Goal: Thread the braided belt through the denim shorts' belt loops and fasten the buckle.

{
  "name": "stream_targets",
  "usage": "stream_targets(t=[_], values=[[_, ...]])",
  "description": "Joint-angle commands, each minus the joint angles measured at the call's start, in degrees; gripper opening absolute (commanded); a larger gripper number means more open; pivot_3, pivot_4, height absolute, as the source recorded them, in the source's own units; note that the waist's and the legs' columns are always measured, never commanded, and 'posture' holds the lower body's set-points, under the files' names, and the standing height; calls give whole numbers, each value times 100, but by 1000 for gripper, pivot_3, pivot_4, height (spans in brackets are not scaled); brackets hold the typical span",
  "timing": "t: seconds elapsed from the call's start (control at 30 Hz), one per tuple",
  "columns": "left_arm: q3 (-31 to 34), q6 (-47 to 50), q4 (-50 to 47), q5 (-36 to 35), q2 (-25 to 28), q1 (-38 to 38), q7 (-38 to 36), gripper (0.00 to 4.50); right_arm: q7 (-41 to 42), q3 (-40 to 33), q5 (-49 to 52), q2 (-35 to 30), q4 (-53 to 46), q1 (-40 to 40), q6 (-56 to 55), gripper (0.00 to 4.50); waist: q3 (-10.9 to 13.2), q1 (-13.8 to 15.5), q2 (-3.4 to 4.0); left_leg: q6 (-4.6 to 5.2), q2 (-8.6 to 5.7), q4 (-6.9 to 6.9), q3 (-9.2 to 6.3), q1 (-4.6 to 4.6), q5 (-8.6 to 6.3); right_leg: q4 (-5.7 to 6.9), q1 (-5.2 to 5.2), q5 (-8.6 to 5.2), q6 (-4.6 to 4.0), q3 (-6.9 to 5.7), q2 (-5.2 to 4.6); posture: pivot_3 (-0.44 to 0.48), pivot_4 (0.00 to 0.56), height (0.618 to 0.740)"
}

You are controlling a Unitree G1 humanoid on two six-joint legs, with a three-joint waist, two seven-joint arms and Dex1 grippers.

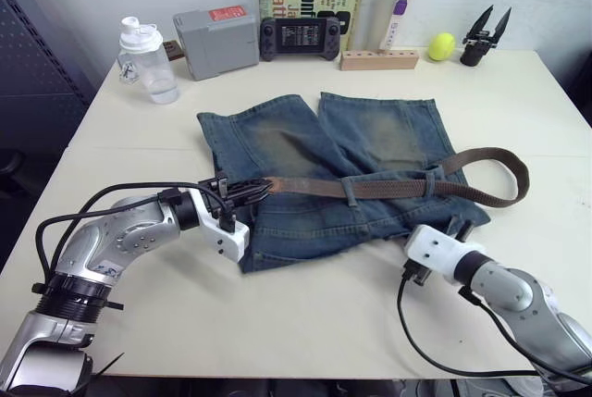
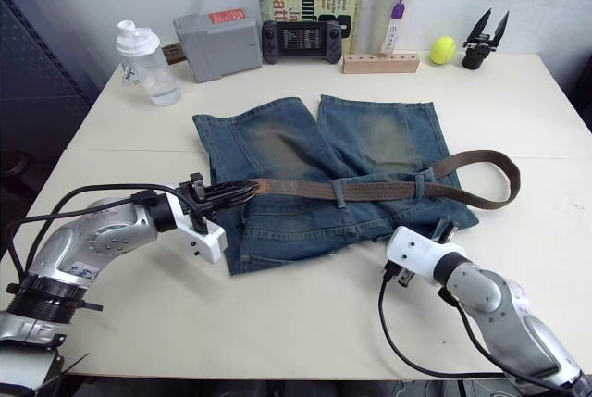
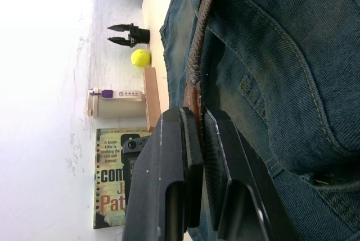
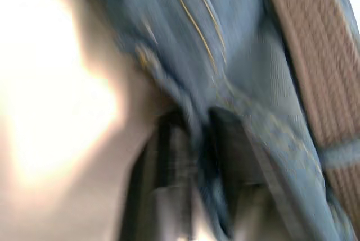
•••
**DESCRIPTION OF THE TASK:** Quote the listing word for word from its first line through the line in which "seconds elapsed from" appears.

**RESPONSE TO THE EXERCISE:**
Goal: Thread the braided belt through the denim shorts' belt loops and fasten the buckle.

{
  "name": "stream_targets",
  "usage": "stream_targets(t=[_], values=[[_, ...]])",
  "description": "Joint-angle commands, each minus the joint angles measured at the call's start, in degrees; gripper opening absolute (commanded); a larger gripper number means more open; pivot_3, pivot_4, height absolute, as the source recorded them, in the source's own units; note that the waist's and the legs' columns are always measured, never commanded, and 'posture' holds the lower body's set-points, under the files' names, and the standing height; calls give whole numbers, each value times 100, but by 1000 for gripper, pivot_3, pivot_4, height (spans in brackets are not scaled); brackets hold the typical span",
  "timing": "t: seconds elapsed from the call's start (control at 30 Hz), one per tuple",

Nothing else belongs to this exercise.